Welcome to Doom9's Forum, THE in-place to be for everyone interested in DVD conversion.

Before you start posting please read the forum rules. By posting to this forum you agree to abide by the rules.

 

Go Back   Doom9's Forum > Capturing and Editing Video > Avisynth Development

Reply
 
Thread Tools Search this Thread Display Modes
Old 2nd December 2010, 01:39   #1  |  Link
Prettz
easily bamboozled user
 
Prettz's Avatar
 
Join Date: Sep 2002
Location: Atlanta
Posts: 373
New 64-bit FluxSmooth with SSE2 and SSSE3

A straight 64-bit port of FluxSmooth 1.1a (and what I started from) can be found here: http://forum.doom9.org/showthread.ph...28#post1425528

I've made new 64-bit versions of FluxSmooth for YV12 using SSE2 and SSSE3. The SSE2 version is optimized specifically for Athlon 64 and the SSSE3 version specifically for the 65nm Intel Core 2 (Conroe/Kentsfield). None of AMD's current chips support SSSE3, annoyingly.

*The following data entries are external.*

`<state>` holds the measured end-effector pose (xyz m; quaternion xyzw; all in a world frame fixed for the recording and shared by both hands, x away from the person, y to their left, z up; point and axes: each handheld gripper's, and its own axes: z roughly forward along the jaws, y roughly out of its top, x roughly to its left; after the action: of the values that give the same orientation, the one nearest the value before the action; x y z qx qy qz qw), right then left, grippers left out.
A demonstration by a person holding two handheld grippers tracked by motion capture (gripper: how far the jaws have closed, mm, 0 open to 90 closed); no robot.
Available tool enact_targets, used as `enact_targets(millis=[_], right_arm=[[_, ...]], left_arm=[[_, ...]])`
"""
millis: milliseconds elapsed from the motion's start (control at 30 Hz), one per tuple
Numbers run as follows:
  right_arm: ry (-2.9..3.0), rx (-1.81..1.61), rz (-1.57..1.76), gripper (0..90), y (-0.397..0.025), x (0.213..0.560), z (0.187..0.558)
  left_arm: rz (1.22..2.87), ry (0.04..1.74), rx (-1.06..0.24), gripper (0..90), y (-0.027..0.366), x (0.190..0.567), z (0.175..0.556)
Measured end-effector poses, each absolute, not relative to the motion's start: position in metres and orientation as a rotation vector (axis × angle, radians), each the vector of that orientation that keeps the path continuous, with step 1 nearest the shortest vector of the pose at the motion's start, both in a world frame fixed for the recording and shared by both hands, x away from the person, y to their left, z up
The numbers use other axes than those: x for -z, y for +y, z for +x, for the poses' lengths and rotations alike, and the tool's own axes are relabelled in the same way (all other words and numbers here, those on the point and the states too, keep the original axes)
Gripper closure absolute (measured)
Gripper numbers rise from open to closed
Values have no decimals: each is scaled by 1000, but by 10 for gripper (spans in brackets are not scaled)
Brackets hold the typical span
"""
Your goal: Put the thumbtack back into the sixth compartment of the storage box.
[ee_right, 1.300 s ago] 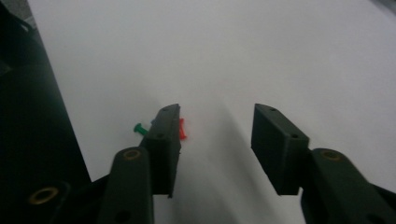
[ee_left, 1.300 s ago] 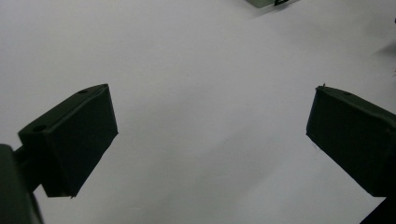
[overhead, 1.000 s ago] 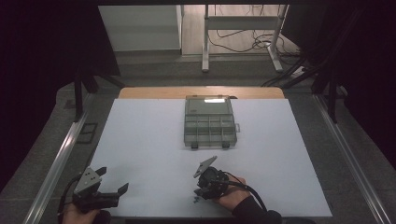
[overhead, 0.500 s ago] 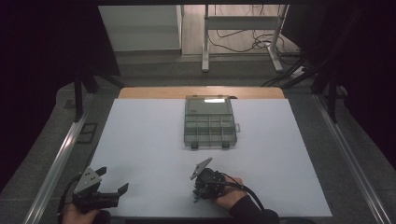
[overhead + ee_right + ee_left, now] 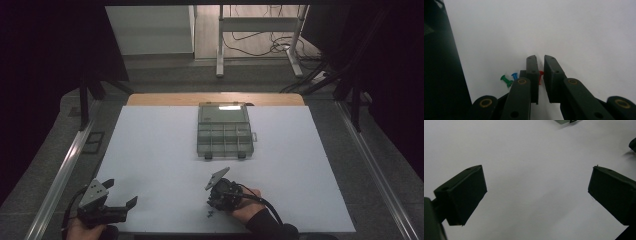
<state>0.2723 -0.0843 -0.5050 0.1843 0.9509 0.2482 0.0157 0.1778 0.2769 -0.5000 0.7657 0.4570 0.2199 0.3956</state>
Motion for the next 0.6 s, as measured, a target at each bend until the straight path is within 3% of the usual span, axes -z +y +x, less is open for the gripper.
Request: enact_targets(millis=[600], right_arm=[[2870,-932,696,818,-98,487,300]], left_arm=[[1940,1158,-552,22,277,500,178]])
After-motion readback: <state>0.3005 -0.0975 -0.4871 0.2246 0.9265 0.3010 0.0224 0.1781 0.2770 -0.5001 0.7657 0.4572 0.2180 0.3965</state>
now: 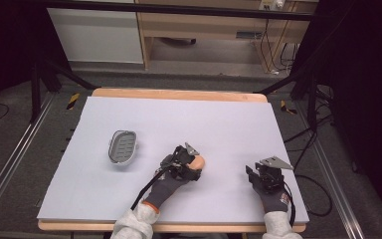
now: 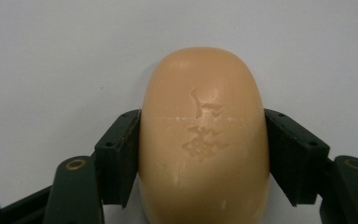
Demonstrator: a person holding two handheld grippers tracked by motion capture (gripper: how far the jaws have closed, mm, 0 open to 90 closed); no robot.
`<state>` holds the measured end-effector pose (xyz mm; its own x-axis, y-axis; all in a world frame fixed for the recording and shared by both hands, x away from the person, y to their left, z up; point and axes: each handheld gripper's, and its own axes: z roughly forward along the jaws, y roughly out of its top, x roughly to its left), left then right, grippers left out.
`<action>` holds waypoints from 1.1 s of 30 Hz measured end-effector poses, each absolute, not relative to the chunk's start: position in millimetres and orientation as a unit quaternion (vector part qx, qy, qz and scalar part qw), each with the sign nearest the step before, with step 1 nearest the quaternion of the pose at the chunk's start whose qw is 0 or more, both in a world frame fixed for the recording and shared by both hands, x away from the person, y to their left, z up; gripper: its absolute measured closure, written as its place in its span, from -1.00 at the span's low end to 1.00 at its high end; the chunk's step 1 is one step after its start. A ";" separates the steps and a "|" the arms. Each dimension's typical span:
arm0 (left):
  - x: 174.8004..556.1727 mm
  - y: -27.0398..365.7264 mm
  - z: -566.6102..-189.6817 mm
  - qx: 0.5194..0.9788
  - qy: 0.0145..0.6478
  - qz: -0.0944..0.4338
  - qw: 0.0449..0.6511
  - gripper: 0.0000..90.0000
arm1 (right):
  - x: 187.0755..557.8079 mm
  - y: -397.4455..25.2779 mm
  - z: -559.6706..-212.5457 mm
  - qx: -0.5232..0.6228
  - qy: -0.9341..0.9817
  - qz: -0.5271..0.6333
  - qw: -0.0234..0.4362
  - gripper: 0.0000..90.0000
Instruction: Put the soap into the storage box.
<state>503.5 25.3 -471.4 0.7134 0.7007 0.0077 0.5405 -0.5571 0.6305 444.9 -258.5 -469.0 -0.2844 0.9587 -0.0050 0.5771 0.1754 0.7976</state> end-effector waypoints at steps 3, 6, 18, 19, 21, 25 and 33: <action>502.7 25.5 -470.6 0.873 0.354 0.128 0.309 -0.29 | 444.9 -259.0 -468.9 0.534 0.719 0.355 0.269 0.30; 500.5 25.3 -468.2 0.873 0.353 0.125 0.313 -0.29 | 444.8 -259.0 -468.9 0.533 0.719 0.355 0.269 0.30; 489.9 36.4 -446.6 0.864 0.349 0.131 0.339 -0.29 | 444.7 -259.2 -469.0 0.532 0.719 0.354 0.273 0.30; 488.3 39.6 -442.9 0.862 0.349 0.135 0.342 -0.29 | 444.7 -259.2 -469.0 0.532 0.719 0.354 0.273 0.30; 487.2 43.1 -439.3 0.861 0.350 0.136 0.343 -0.29 | 444.6 -259.2 -469.0 0.532 0.719 0.354 0.273 0.30; 485.6 51.1 -433.4 0.858 0.351 0.141 0.347 -0.29 | 444.3 -259.4 -468.6 0.533 0.718 0.355 0.272 0.30; 483.5 66.3 -424.4 0.852 0.358 0.149 0.351 -0.29 | 444.3 -259.3 -468.7 0.533 0.719 0.354 0.272 0.30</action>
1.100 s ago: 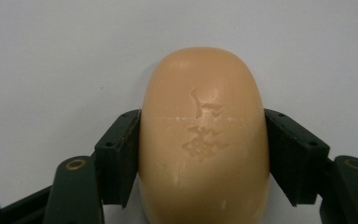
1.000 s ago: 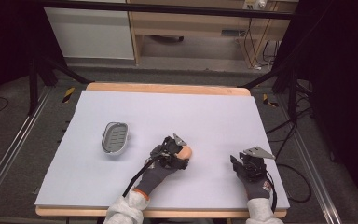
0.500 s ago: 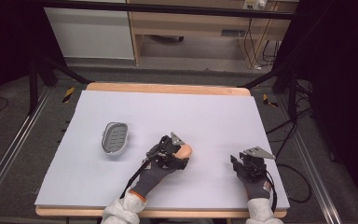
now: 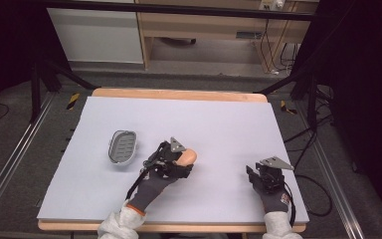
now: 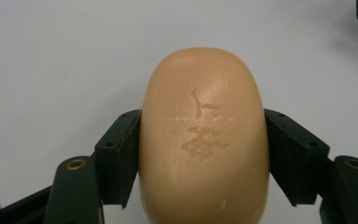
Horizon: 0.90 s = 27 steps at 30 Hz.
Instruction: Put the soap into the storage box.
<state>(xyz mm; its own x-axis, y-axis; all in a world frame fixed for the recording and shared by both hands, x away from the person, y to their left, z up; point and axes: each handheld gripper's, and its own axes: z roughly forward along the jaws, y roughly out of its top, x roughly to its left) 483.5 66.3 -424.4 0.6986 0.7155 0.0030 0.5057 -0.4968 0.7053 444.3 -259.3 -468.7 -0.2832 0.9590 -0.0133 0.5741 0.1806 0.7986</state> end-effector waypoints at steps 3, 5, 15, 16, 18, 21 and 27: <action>483.0 69.9 -422.2 0.851 0.361 0.150 0.352 -0.29 | 444.2 -259.4 -468.6 0.533 0.718 0.354 0.272 0.30; 482.2 72.6 -420.6 0.849 0.363 0.154 0.353 -0.29 | 444.2 -259.6 -468.6 0.534 0.718 0.354 0.272 0.30; 478.5 89.0 -410.4 0.842 0.367 0.163 0.361 -0.29 | 443.5 -259.9 -468.7 0.536 0.716 0.354 0.272 0.30; 478.0 90.0 -409.8 0.839 0.370 0.162 0.364 -0.29 | 443.4 -259.8 -468.6 0.536 0.716 0.355 0.272 0.30; 478.0 93.2 -408.3 0.838 0.371 0.163 0.365 -0.29 | 443.5 -260.0 -468.6 0.537 0.716 0.354 0.272 0.31; 477.9 96.0 -407.1 0.837 0.373 0.166 0.364 -0.29 | 443.4 -260.0 -468.5 0.537 0.715 0.355 0.272 0.31; 477.6 105.6 -402.7 0.832 0.380 0.170 0.368 -0.29 | 443.4 -260.0 -468.5 0.537 0.716 0.354 0.272 0.32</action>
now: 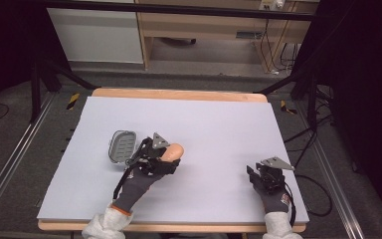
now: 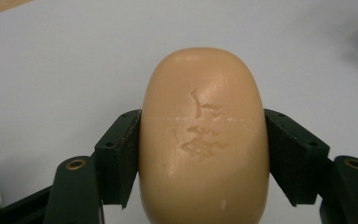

I haven't done the YUY2 version yet, I'll be starting on that next. For now, these .dll's contain the original C++ and MMX versions for YUY2. Although FluxSmooth's documentation said it was SSE optimized it was actually in MMX, so these new versions involve a total rewrite, that's why it's taking so long.

I'm posting this now because I'd like some feedback and help testing. I've gotten all the obvious bugs, but there's bound to be something that needs more to uncover. Being new to writing Avisynth plugins, I don't have any good methods of testing filters. I'd also really like to see some speed numbers for the Athlon 64.

About the SSE2 version... There was a problem in moving FluxSmooth's method of doing the average to SSE. The MMX routine uses a lookup table that's a whopping 512KB. It's impossible to use this method in 128-bit -- it would require a 64GB table. For the SSE2 version I had to use floating-point code to take the average. It's not that much of a speed loss though, because with the MMX version's 512KB table, virtually every access would be a cache miss (and a lot of them an L2 cache miss). The SSSE3 version is able to avoid this thanks to the new instructions, and it uses the same average calculation as the C++ and MMX versions.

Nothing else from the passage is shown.